§ **What is being asked**: Read the listing below. Then repeat it exactly.

§ **Data below**:
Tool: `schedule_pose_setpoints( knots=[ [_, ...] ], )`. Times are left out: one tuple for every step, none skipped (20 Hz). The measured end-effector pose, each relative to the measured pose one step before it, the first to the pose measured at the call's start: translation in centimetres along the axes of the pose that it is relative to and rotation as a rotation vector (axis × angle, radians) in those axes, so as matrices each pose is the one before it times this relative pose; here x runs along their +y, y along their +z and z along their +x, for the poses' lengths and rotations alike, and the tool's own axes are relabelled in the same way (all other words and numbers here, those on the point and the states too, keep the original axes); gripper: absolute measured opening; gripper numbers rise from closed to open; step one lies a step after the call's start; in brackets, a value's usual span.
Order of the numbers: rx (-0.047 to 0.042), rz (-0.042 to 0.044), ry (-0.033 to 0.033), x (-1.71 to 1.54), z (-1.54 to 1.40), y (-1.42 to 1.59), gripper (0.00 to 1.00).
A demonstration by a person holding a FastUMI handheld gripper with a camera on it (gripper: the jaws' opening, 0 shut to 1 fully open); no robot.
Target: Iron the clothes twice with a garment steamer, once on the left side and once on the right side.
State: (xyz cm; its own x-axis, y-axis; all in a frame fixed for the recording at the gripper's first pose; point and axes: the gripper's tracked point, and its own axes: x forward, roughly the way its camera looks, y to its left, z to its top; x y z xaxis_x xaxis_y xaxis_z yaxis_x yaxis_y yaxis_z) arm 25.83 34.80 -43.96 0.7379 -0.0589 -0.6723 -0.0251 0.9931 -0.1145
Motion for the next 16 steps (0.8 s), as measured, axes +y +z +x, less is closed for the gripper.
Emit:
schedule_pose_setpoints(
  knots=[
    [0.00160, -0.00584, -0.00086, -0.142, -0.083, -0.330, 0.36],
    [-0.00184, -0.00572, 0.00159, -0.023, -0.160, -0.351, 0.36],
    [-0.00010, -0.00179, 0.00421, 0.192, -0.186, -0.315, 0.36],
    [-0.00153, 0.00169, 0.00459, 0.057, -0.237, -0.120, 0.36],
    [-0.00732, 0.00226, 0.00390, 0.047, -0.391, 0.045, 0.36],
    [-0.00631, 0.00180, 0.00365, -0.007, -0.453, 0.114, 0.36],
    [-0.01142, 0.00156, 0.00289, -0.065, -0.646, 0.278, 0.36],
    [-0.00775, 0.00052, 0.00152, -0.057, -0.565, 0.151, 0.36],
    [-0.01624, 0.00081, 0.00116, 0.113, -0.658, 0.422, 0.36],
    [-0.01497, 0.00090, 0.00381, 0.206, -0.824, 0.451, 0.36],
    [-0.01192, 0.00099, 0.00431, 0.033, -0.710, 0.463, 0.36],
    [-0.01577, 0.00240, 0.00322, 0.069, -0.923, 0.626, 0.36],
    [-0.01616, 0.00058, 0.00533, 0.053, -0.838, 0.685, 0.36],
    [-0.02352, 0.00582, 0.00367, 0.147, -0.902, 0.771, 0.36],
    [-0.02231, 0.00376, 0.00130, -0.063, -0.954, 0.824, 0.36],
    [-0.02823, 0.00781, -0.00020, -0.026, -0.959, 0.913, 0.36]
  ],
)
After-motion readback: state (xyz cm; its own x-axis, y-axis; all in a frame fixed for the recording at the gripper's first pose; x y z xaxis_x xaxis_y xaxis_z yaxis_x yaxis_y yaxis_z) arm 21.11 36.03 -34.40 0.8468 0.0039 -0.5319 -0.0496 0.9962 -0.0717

§ **Response box**:
Tool: `schedule_pose_setpoints( knots=[ [_, ...] ], )`. Times are left out: one tuple for every step, none skipped (20 Hz). The measured end-effector pose, each relative to the measured pose one step before it, the first to the pose measured at the call's start: translation in centimetres along the axes of the pose that it is relative to and rotation as a rotation vector (axis × angle, radians) in those axes, so as matrices each pose is the one before it times this relative pose; here x runs along their +y, y along their +z and z along their +x, for the poses' lengths and rotations alike, and the tool's own axes are relabelled in the same way (all other words and numbers here, those on the point and the states too, keep the original axes); gripper: absolute measured opening; gripper numbers rise from closed to open; step one lies a step after the call's start; in brackets, a value's usual span.
Order of the numbers: rx (-0.047 to 0.042), rz (-0.042 to 0.044), ry (-0.033 to 0.033), x (-1.71 to 1.54), z (-1.54 to 1.40), y (-1.42 to 1.59), gripper (0.00 to 1.00).
A demonstration by a person holding a FastUMI handheld gripper with a camera on it (gripper: the jaws' opening, 0 shut to 1 fully open); no robot.
Target: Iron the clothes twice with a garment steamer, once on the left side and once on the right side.
State: (xyz cm; its own x-axis, y-axis; all in a frame fixed for the recording at the gripper's first pose; point and axes: the gripper's tracked point, and its own axes: x forward, roughly the way its camera looks, y to its left, z to its top; x y z xaxis_x xaxis_y xaxis_z yaxis_x yaxis_y yaxis_z) arm 25.83 34.80 -43.96 0.7379 -0.0589 -0.6723 -0.0251 0.9931 -0.1145
Motion for the next 16 steps (0.8 s), as measured, axes +y +z +x, less is closed for the gripper.
Emit:
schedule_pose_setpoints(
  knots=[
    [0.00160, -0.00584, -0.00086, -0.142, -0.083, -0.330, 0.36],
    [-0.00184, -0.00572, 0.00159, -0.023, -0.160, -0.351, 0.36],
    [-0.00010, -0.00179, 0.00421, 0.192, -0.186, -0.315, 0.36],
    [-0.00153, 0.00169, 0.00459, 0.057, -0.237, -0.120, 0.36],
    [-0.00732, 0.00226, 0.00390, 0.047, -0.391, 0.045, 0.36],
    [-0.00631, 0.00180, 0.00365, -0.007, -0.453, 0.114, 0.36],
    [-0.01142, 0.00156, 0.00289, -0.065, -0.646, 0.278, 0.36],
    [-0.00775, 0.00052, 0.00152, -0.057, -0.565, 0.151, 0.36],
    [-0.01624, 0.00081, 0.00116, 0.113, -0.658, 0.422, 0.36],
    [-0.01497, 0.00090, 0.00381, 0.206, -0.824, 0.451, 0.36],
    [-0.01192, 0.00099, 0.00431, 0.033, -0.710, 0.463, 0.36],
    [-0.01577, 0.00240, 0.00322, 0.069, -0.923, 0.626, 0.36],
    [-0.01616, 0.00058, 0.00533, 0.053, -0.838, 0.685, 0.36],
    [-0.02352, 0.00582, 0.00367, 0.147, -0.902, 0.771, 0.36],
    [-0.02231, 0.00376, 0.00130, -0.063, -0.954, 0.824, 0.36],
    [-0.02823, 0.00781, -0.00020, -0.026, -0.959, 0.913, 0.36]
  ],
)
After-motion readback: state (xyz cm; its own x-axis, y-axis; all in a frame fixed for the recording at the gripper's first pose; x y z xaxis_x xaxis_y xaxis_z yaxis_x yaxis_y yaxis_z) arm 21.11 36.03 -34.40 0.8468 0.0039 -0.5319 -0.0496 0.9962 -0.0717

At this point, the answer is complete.